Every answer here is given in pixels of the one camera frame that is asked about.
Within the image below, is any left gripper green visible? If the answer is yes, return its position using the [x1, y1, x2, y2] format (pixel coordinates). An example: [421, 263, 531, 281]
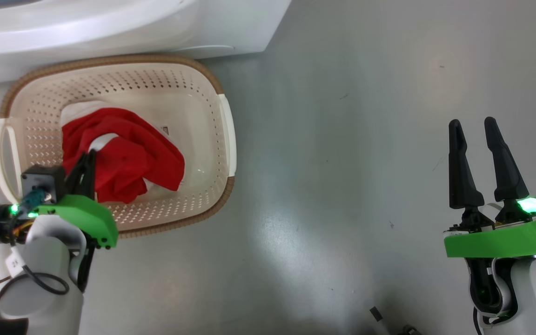
[34, 149, 119, 250]

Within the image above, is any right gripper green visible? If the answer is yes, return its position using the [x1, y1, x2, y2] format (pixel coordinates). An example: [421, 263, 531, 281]
[443, 116, 536, 259]

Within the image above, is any red garment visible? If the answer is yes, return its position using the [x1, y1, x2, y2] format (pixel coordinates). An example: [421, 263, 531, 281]
[62, 108, 186, 204]

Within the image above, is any cream perforated laundry basket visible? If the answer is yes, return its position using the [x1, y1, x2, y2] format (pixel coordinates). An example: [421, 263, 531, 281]
[0, 54, 237, 239]

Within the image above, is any white washing machine body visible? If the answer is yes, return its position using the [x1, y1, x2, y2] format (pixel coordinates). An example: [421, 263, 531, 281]
[0, 0, 293, 87]

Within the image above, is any small black white object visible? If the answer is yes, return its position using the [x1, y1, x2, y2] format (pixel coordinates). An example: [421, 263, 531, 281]
[369, 306, 386, 335]

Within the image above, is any teal camera cable connector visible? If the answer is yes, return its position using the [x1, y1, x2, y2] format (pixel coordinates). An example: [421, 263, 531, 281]
[19, 188, 47, 218]

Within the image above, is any white paper cable tag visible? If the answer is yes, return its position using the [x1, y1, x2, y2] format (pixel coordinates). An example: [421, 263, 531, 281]
[5, 249, 27, 276]

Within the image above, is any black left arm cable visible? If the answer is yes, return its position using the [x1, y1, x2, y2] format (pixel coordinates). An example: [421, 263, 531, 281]
[0, 265, 70, 326]

——————

- [About this task]: All lines from the one containing "Within the image above, is any white paper" through the end of the records, both ends included, are to be quoted exactly; please add nothing else.

- [Response area]:
Within the image above, is any white paper cable tag visible? If the answer is yes, return its position using the [x1, y1, x2, y2] format (pixel coordinates). An example: [421, 263, 531, 281]
[5, 249, 27, 276]

Within the image above, is any black left arm cable visible? If the answer is yes, return its position using the [x1, y1, x2, y2] format (pixel coordinates). An example: [421, 263, 531, 281]
[0, 265, 70, 326]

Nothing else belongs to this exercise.